EXERCISE PROMPT ->
Quote all of the data exactly as given. Skip every picture it contains.

GIVEN INFORMATION ->
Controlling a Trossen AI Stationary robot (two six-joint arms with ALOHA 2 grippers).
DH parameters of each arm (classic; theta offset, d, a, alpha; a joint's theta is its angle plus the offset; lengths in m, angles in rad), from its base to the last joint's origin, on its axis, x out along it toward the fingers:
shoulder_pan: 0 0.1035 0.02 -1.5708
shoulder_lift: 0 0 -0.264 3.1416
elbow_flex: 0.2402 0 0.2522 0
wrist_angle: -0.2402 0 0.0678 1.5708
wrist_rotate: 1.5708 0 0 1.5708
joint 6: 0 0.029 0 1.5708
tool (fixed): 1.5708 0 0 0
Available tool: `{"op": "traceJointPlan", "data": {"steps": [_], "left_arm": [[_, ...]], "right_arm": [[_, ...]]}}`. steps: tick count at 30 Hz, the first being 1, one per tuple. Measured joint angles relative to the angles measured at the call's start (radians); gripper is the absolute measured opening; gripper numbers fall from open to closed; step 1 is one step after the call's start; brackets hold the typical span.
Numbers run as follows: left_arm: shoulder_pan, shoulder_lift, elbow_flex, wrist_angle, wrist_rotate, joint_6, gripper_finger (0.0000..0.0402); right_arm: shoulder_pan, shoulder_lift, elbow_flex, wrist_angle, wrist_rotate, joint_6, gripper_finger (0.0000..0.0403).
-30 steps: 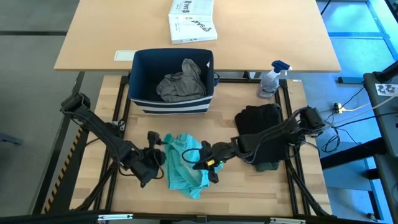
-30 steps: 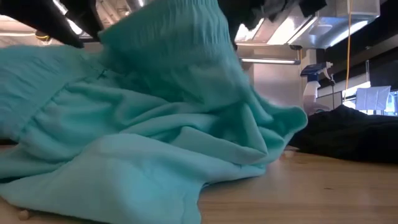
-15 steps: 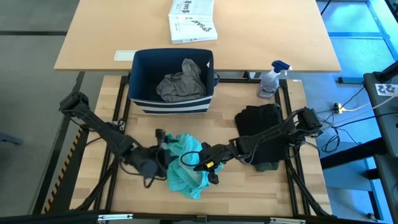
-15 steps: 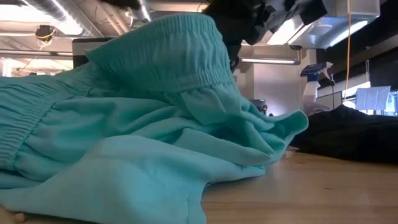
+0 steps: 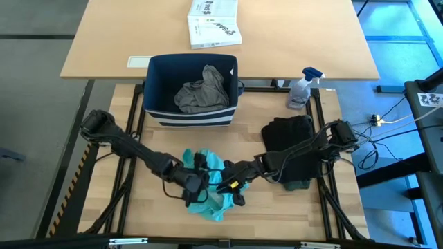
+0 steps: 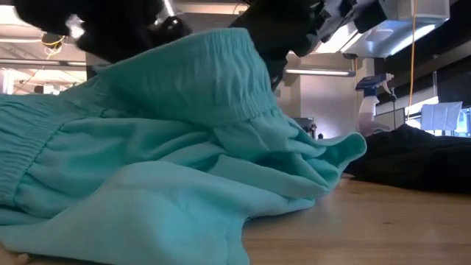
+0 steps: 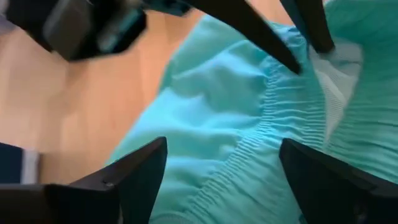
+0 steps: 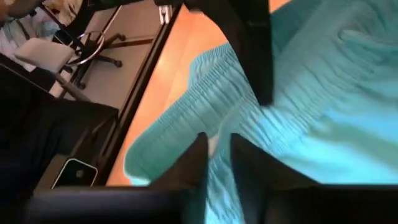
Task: Fold Laundry from Bin
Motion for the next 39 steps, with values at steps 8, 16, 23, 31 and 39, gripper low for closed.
{"op": "traceJointPlan", "data": {"steps": [8,16,23,31,39], "left_arm": [[-0.059,0.022,-0.065,-0.092,0.093,-0.159,0.0309],[-0.101,0.022,-0.131,-0.092,0.092,-0.251,0.0309],[-0.101,0.019,-0.131,-0.092,0.018,-0.216,0.0309],[-0.09,-0.167,-0.081,-0.306,-0.141,-0.191,0.0309],[0.045,-0.379,-0.167,-0.296,-0.032,-0.167,0.0309]], "right_arm": [[-0.001,-0.04,0.0,-0.141,0.089,-0.004,0.0189],[-0.035,-0.001,0.0,-0.246,0.164,0.118,0.0238],[-0.033,0.084,0.0,-0.199,0.071,0.204,0.0233],[-0.033,0.092,0.0,-0.196,0.057,0.228,0.0233],[-0.033,0.09,0.0,-0.229,0.071,0.227,0.0232]]}}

WRITTEN ANSWER ->
Controlling a Trossen AI Stationary robot (two six-joint arms with ALOHA 2 grippers).
DH parameters of each arm (classic; theta offset, d, a, alpha; a joint's theta is its angle plus the offset; lengths in m, angles in rad), from its base to the last joint's origin, on its axis, x out along it toward the fingers:
shoulder_pan: 0 0.1035 0.02 -1.5708
shoulder_lift: 0 0 -0.264 3.1416
elbow_flex: 0.2402 0 0.2522 0
wrist_angle: -0.2402 0 0.0678 1.5708
wrist_rotate: 1.5708 0 0 1.5708
joint 6: 0 0.029 0 1.5708
tool (fixed): 1.5708 0 0 0
Available tool: `{"op": "traceJointPlan", "data": {"steps": [_], "left_arm": [[_, ...]], "right_arm": [[_, ...]]}}`. steps: tick count at 30 Hz, the first being 1, one per tuple. Measured joint angles relative to the angles measured at the call's start (radians); gripper is the absolute measured opening; gripper numbers fall from open to closed; step 1 is one step after the call's start; brackets hold the typical span.
Numbers run as follows: left_arm: shoulder_pan, shoulder_lift, elbow_flex, wrist_angle, wrist_rotate, joint_6, gripper_finger (0.0000..0.0402); right_arm: shoulder_pan, shoulder_lift, elbow_flex, wrist_angle, wrist_rotate, joint_6, gripper_finger (0.0000..0.0403).
-30 steps: 
-30 steps: 
-15 steps: 
-15 steps: 
+0 steps: 
+0 steps: 
+0 steps: 
+0 steps: 
Task: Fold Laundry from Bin
Motion for the next 39 steps, with values at steps 8, 16, 23, 31 and 39, gripper low for closed.
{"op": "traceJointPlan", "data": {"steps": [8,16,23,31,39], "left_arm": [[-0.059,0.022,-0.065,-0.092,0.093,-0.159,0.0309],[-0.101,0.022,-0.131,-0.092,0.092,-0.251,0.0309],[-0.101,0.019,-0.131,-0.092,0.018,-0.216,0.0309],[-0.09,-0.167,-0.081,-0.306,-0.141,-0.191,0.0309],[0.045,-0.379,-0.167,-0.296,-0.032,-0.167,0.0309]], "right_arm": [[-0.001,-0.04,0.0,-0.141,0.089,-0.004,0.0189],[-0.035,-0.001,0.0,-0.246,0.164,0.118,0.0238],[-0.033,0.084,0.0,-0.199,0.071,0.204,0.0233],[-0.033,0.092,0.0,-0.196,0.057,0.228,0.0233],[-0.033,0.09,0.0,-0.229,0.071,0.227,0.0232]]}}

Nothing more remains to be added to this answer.